> Work item
Instruction for the entries below: return the part that opens with the line containing "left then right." and closes with the line containing "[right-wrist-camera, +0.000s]", exactly, and no pictures.

[Stored records]
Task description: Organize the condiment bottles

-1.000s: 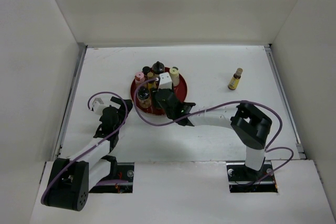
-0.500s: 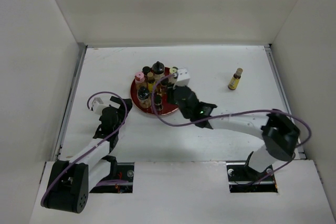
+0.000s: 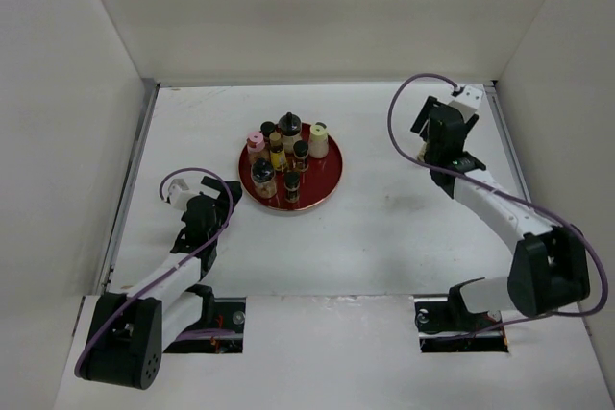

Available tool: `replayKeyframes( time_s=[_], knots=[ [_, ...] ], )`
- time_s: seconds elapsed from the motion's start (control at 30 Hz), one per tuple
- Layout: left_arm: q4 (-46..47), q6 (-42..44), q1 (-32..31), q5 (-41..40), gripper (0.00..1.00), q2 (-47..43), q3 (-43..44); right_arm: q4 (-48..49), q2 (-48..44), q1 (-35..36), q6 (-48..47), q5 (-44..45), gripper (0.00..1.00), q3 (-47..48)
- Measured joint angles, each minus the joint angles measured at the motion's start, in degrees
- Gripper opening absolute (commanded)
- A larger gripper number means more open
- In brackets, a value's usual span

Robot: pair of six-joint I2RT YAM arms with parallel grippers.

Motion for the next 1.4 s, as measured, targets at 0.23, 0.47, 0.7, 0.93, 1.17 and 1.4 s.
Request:
replayKeyframes(
  time_s=[0.23,0.47,0.7,0.93,1.17,1.4],
  knots=[
    [0.00,0.24,0.00,-0.63,1.00,-0.09,0.00,-4.59,9.70,-2.78,-1.14,-2.47,0.72,4.20],
    [0.00,0.26,0.00,-0.68,1.00,0.22,0.00,-5.18,13.55,-5.53,-1.16,-2.71,0.69,6.43],
    [0.00,0.31,-0.09,-0.66,1.00,0.26,0.00,-5.42,17.64,-5.73,-1.22,-2.93,0.59,9.11],
    [0.00,0.35,-0.09,-0.66,1.00,0.26,0.00,-6.36,18.53,-5.99,-1.20,-2.91,0.32,9.22],
    [0.02,0.37,-0.09,-0.66,1.00,0.31,0.00,-7.82,15.47,-5.57,-0.90,-2.80,0.27,8.22],
    [0.00,0.39,-0.09,-0.68,1.00,0.44,0.00,-8.04,3.85,3.39,-0.92,-1.86,0.26,6.51]
  ],
)
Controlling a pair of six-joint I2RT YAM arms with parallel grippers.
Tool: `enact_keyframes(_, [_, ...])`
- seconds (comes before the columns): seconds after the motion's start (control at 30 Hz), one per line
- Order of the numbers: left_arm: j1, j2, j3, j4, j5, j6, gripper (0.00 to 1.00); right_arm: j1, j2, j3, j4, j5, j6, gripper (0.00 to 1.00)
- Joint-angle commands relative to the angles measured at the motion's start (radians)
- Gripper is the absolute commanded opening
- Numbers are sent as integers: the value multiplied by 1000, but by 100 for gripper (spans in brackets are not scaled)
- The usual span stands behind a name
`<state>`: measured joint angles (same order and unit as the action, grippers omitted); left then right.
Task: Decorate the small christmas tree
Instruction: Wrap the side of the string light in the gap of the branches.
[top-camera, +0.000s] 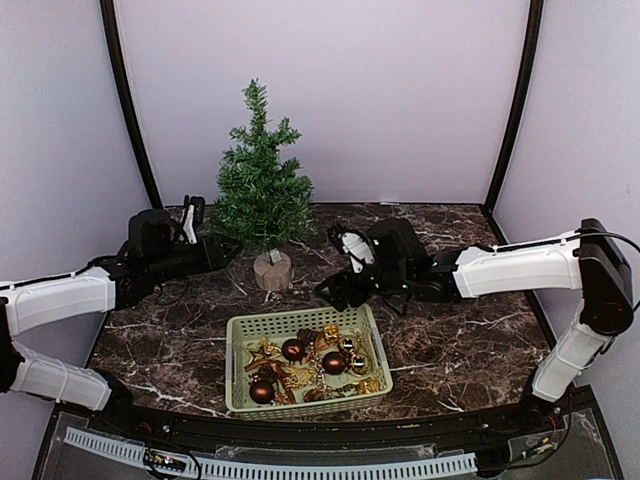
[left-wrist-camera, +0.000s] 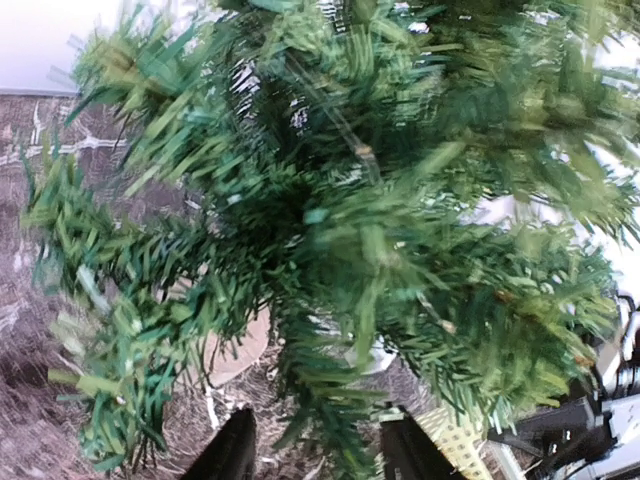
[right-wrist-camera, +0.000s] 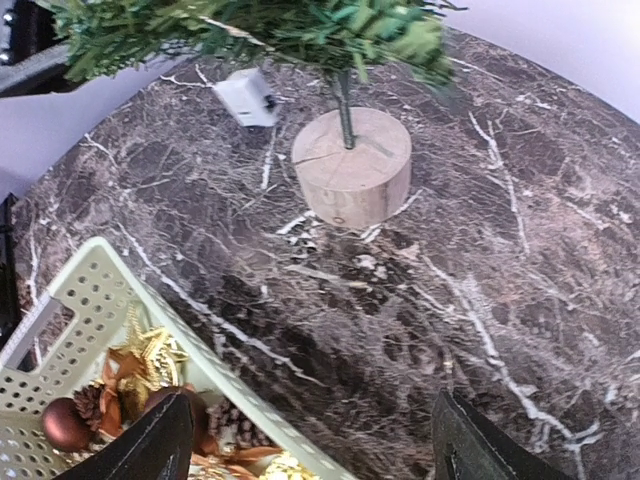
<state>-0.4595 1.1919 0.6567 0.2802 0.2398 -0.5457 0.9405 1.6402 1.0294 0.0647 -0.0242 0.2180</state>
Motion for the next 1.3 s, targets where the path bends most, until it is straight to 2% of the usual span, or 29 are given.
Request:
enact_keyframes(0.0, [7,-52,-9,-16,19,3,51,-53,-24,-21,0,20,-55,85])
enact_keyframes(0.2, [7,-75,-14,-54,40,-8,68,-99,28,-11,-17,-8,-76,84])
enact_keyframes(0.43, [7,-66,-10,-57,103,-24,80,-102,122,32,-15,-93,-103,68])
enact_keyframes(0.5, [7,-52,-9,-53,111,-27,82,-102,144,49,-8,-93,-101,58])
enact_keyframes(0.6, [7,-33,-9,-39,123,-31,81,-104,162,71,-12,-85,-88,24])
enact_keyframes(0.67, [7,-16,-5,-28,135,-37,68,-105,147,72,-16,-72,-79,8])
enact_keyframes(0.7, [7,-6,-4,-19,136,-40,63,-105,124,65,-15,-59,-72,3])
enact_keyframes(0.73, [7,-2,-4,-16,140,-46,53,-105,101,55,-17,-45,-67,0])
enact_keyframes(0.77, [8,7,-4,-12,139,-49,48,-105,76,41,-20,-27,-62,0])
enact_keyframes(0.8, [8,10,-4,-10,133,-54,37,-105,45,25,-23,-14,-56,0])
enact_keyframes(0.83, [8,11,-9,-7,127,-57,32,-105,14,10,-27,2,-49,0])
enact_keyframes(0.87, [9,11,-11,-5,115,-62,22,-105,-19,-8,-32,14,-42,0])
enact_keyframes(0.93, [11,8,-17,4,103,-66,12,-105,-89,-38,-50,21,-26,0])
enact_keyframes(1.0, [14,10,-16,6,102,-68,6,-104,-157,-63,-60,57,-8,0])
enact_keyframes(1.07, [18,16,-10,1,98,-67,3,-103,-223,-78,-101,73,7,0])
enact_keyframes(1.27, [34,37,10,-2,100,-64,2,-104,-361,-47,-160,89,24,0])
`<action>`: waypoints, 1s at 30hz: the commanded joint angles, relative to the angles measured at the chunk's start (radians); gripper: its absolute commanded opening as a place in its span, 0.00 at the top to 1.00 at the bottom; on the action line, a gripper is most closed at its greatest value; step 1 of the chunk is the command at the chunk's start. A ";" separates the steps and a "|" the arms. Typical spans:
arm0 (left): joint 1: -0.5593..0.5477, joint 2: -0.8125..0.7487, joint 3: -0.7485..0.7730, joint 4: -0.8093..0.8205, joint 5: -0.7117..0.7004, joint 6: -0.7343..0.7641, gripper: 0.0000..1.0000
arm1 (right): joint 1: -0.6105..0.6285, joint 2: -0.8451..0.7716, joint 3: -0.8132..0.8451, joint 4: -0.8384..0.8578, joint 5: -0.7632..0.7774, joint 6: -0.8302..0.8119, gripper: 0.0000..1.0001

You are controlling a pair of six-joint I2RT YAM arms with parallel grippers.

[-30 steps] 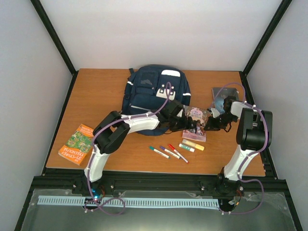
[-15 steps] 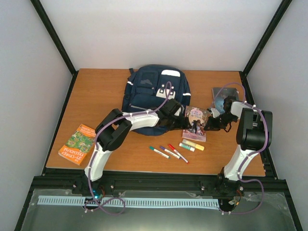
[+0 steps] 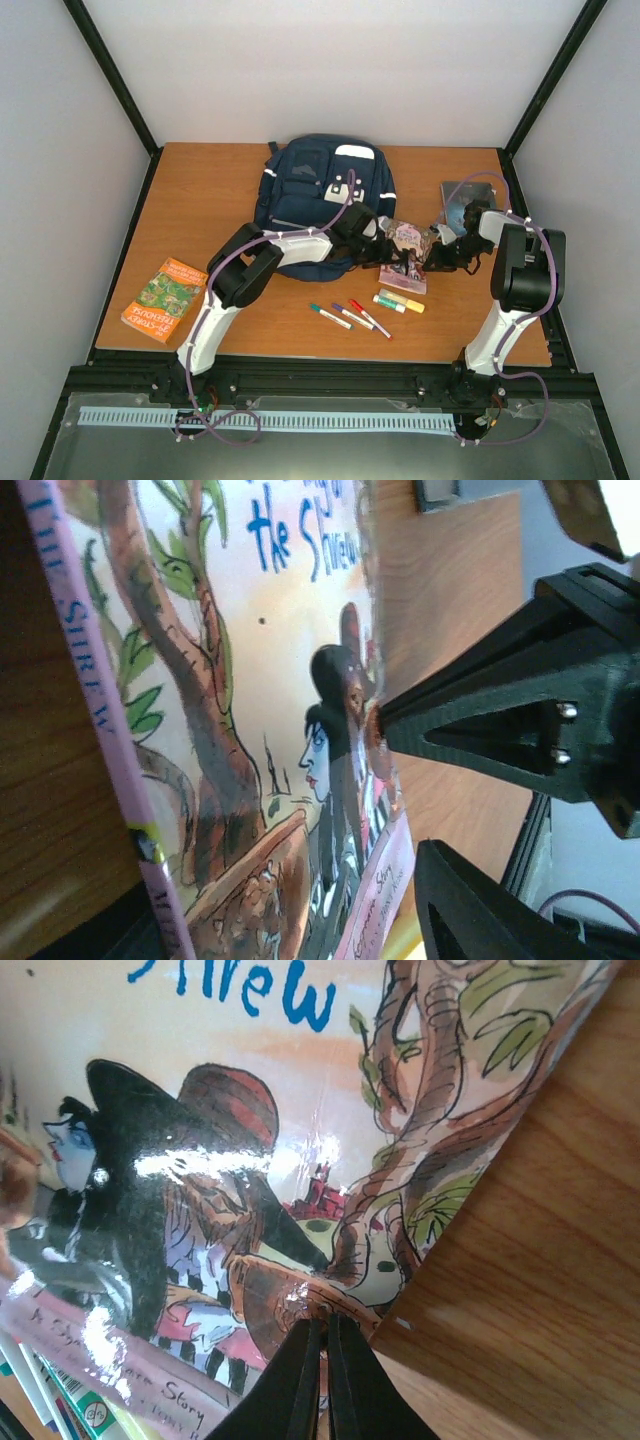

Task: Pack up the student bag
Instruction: Pick up the book from the center of the board.

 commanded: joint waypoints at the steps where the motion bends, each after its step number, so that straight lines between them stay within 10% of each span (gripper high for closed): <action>1: 0.002 -0.002 0.039 0.117 0.086 -0.042 0.49 | 0.024 0.089 -0.056 0.044 0.126 -0.011 0.96; 18: -0.004 -0.147 -0.071 0.136 0.028 -0.027 0.88 | 0.024 0.009 -0.063 0.046 0.115 -0.009 0.95; 30: -0.004 -0.374 -0.108 -0.088 -0.068 0.167 0.99 | -0.044 -0.394 -0.010 0.031 0.042 -0.025 0.69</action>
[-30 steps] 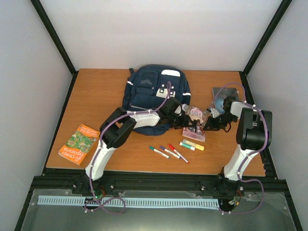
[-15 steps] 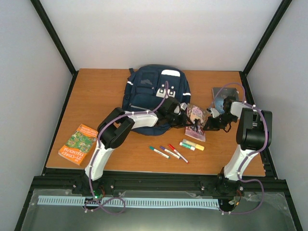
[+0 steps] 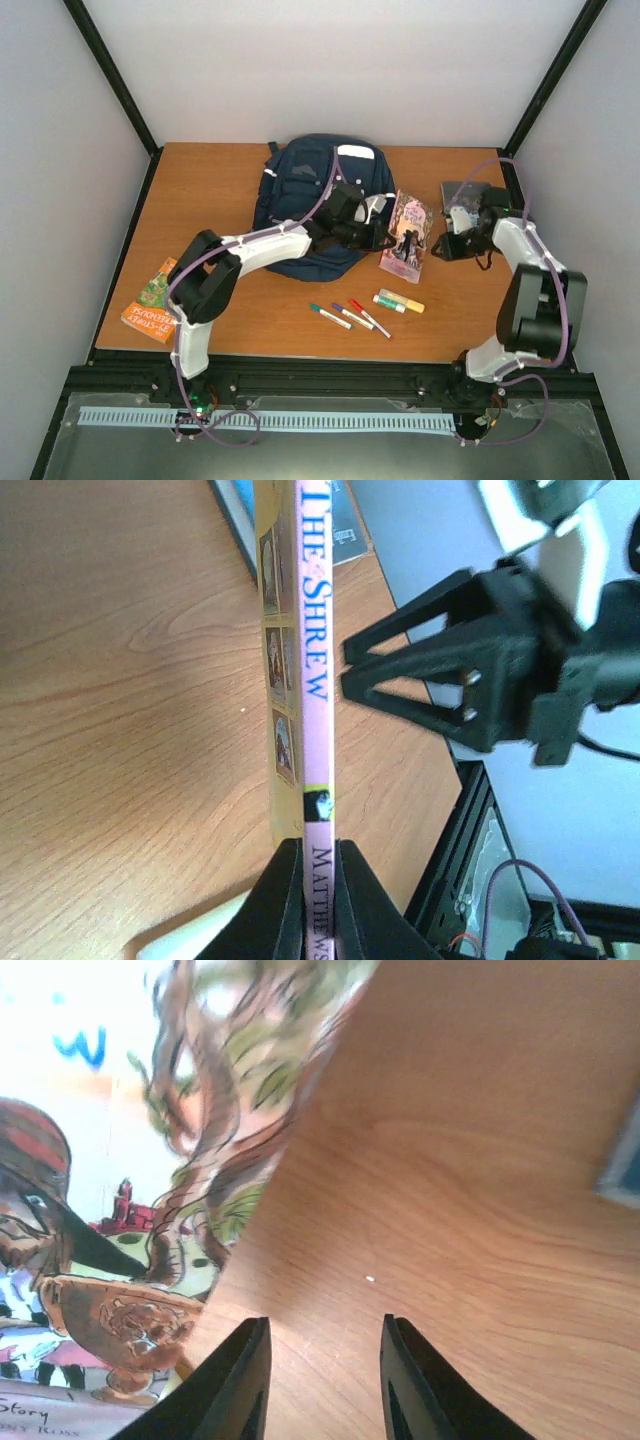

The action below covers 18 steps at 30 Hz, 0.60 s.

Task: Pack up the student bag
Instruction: Pick up the book from the center of the board.

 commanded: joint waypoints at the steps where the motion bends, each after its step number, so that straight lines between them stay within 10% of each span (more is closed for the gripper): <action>1: -0.002 -0.137 -0.011 -0.094 -0.046 0.128 0.99 | -0.045 -0.171 0.043 0.008 -0.035 -0.013 0.66; 3: 0.000 -0.194 -0.020 -0.122 -0.060 0.163 0.99 | -0.058 -0.243 0.054 0.012 -0.042 -0.011 0.59; 8: 0.020 -0.311 -0.024 -0.200 -0.071 0.227 0.99 | -0.070 -0.349 0.068 0.054 -0.108 0.038 0.01; 18: 0.115 -0.487 -0.169 -0.071 0.154 0.248 0.99 | -0.097 -0.402 0.069 0.083 -0.769 0.010 0.00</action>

> Result of this task
`<state>`: measured joint angles (same order and unit as the action, grippers omitted); left then right.
Task: Decorate the small christmas tree
Instruction: Wrap the side of the string light in the gap of the branches.
[top-camera, +0.000s] 
[left-wrist-camera, +0.000s] 
[right-wrist-camera, +0.000s] 

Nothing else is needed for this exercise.